Requirement:
Pictures are to be omitted; everything else in the data must be transcribed exactly.

--- Data excerpt ---

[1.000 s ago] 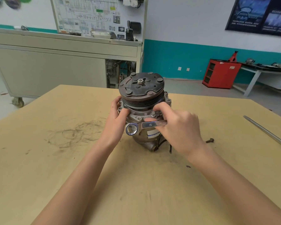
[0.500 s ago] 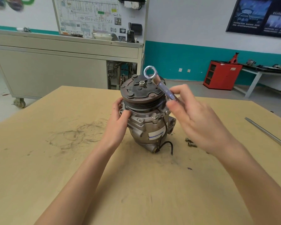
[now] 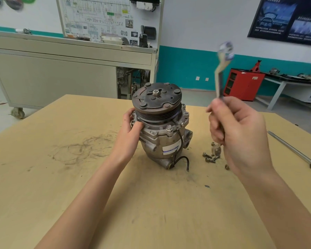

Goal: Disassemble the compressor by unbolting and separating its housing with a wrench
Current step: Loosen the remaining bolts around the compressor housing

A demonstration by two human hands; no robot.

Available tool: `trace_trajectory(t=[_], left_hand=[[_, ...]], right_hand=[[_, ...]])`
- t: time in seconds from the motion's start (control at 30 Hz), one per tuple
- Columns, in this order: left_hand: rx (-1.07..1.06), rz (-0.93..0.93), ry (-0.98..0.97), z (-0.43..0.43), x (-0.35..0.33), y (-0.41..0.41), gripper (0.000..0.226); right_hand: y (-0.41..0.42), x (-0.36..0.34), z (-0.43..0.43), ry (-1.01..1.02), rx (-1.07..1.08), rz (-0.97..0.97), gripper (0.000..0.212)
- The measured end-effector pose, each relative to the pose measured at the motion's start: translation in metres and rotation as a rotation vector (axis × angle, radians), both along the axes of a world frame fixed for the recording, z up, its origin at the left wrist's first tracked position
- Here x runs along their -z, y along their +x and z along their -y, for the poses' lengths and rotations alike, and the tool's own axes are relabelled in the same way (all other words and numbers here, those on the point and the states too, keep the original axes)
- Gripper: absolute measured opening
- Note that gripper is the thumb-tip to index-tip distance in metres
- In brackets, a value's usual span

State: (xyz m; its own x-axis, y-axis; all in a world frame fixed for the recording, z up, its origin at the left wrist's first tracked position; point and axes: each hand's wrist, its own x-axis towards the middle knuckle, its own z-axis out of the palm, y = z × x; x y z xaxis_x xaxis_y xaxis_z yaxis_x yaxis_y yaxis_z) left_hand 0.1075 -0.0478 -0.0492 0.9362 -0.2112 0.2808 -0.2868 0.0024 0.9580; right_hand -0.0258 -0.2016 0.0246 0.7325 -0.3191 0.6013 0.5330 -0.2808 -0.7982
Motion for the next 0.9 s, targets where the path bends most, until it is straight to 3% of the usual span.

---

Result below:
[1.000 s ago] 
[0.500 s ago] 
[now] 

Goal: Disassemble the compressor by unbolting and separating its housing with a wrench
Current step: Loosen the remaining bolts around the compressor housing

A demonstration by two human hands; no robot.

Available tool: `trace_trajectory(t=[_], left_hand=[[_, ...]], right_hand=[[_, ...]])`
- t: time in seconds from the motion's start (control at 30 Hz), one per tuple
- Columns, in this order: left_hand: rx (-1.07..1.06), rz (-0.93..0.93), ry (-0.98..0.97), z (-0.43..0.43), x (-0.35..0.33), y (-0.41..0.41), gripper (0.000..0.226); right_hand: y (-0.41..0.42), x (-0.36..0.34), z (-0.43..0.43), ry (-1.01..1.02), rx (-1.07..1.08), rz (-0.97..0.97), gripper (0.000..0.212)
- The measured end-effector pose, each relative to the pose measured at the motion's start: translation in metres and rotation as a rotation vector (axis × angle, radians), both along the axes of a world frame fixed for the recording, z up, its origin at the left wrist's first tracked position
- Here x runs along their -z, y along their +x and z along their -y, for the poses' lengths and rotations alike, and the tool's own axes are relabelled in the same way (all other words and numbers here, those on the point and the states too, keep the original axes)
- Gripper: absolute measured opening
- Note that gripper is the thumb-tip to index-tip distance in metres
- In brackets, a value's usual span

State: (xyz m; its own x-axis, y-axis; all in a world frame fixed for the recording, z up, its origin at the left wrist's first tracked position; point and axes: each hand's wrist, its own x-axis towards the middle knuckle, its own z-axis out of the palm, y = z × x; x y z xaxis_x xaxis_y xaxis_z yaxis_x yaxis_y yaxis_z) left_hand 0.1075 -0.0478 -0.0492 0.9362 -0.2112 0.2808 -0.2868 0.0024 0.9580; right_hand -0.0258 -0.2016 0.0246 0.7325 -0.3191 0.6013 0.5330 -0.2808 -0.7982
Motion for the next 0.9 s, targets where the path bends most, until it is straight to 3% of the usual span.

That concludes the exercise.